Facing removes material from a workpiece to create a flat surface. The purpose is to achieve a level surface that is square with the axis of the part. Tools with wide cutting edges are most effective for quickly truing up material.
Machine engraving is the process of carving a design into a material, often used to decorate or label a part. Small, intricate details are common in engraving applications and require tools that are optimized for high-speed spindles.
Countersinking is used to widen a drilled or tapped hole, so a screw sits flush or below the surface. Chamfering removes sharp edges by leaving a sloped surface. These tool types can perform several operations like deburring and beveling.
Threading is the process of cutting screw threads, so parts can be fastened together.

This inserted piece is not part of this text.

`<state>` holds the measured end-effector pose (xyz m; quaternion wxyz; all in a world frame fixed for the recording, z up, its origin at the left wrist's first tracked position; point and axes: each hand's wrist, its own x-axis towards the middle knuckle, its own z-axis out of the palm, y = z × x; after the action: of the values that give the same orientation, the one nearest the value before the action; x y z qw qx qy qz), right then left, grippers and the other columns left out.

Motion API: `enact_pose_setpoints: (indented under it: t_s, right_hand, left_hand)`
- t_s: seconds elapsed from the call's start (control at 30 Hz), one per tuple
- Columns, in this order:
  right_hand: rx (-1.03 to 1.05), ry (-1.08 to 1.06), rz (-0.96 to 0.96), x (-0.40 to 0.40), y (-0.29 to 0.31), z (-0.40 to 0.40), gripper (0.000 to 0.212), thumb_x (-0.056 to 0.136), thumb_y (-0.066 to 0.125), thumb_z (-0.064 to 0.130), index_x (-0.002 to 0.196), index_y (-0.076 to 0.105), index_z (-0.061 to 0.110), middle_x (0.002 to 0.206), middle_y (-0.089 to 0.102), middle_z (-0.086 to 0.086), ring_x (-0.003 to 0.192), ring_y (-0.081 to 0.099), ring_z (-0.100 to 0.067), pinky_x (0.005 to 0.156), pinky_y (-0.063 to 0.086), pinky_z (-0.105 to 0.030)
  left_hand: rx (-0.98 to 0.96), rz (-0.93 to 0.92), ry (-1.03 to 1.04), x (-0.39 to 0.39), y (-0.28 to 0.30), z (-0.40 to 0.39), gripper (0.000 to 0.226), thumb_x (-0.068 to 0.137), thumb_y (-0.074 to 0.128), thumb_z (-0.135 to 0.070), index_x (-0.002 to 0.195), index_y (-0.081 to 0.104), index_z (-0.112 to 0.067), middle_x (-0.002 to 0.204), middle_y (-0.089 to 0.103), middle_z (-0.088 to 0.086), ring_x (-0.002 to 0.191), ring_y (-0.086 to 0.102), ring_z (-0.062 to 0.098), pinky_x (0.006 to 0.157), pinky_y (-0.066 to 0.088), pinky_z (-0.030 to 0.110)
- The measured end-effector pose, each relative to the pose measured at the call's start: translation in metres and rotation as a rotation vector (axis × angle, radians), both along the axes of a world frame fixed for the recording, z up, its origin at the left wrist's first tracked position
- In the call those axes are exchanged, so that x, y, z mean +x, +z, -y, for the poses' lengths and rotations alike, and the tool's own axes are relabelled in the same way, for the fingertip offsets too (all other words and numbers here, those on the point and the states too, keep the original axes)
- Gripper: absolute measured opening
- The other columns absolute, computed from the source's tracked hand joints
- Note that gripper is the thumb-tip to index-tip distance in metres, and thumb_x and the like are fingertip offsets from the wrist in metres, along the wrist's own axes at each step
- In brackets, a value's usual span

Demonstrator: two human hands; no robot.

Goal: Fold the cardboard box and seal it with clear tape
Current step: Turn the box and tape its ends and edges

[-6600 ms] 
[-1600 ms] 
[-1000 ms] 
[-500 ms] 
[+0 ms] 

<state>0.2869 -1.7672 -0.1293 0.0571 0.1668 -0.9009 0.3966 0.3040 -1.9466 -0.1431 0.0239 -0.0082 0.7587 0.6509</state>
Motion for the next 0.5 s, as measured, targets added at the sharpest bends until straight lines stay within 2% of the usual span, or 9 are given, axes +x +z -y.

Thread mills let you control the fit, adjust the thread size, and create custom threads which keeps run times low since there are fewer tool changes.
Profiling involves roughing or finishing vertical and slanted surfaces, like convex and concave shapes in two or three dimensions. Tools that provide smooth surface finishes and have high material removal rates are best for this operation.
Pocket milling removes material inside a workpiece to a fixed depth. Long-reach tools are recommended for this operation since the reduced diameter above the cutting edge prevents the tool from scraping against the part wall.
3D surfacing is when the X, Y, Z axes are moving at the same time. This operation often has more complex toolpaths that require multiple passes. Ball nose end mills are recommended as the rounded cutting edge cuts material at any angle.
Undercutting creates a recessed feature in a part, and that requires special tooling. A standard end mill can’t do it as the area is often inaccessible from overhead. The tools need to be able to bevel or deburr the underside of a part.
Grooving, which is also known as recessing or necking, is the process of creating a long and narrow indentation in a workpiece. This operation needs tools with proper chip evacuation in order to avoid chip buildup and tool breakage.
Milling foam is difficult as the soft material tends to move or fold away from the cutting force, leaving poor-quality edges. To produce clean edges, you need tools with very sharp cutting edges that are designed for high-speed machining.
Composites are challenging to machine as the material is abrasive and prone to delamination and splintering. Coated tools are recommended since the hard materials wear tools out fast, and the coatings are designed to protect and prolong your tool life.
When machining plastic, if a tool’s cutting edge isn’t sharp enough, it will tear the plastic and create a matte, cloudy finish. Tools with extremely sharp and polished cutting edges are recommended to achieve high-quality finishes.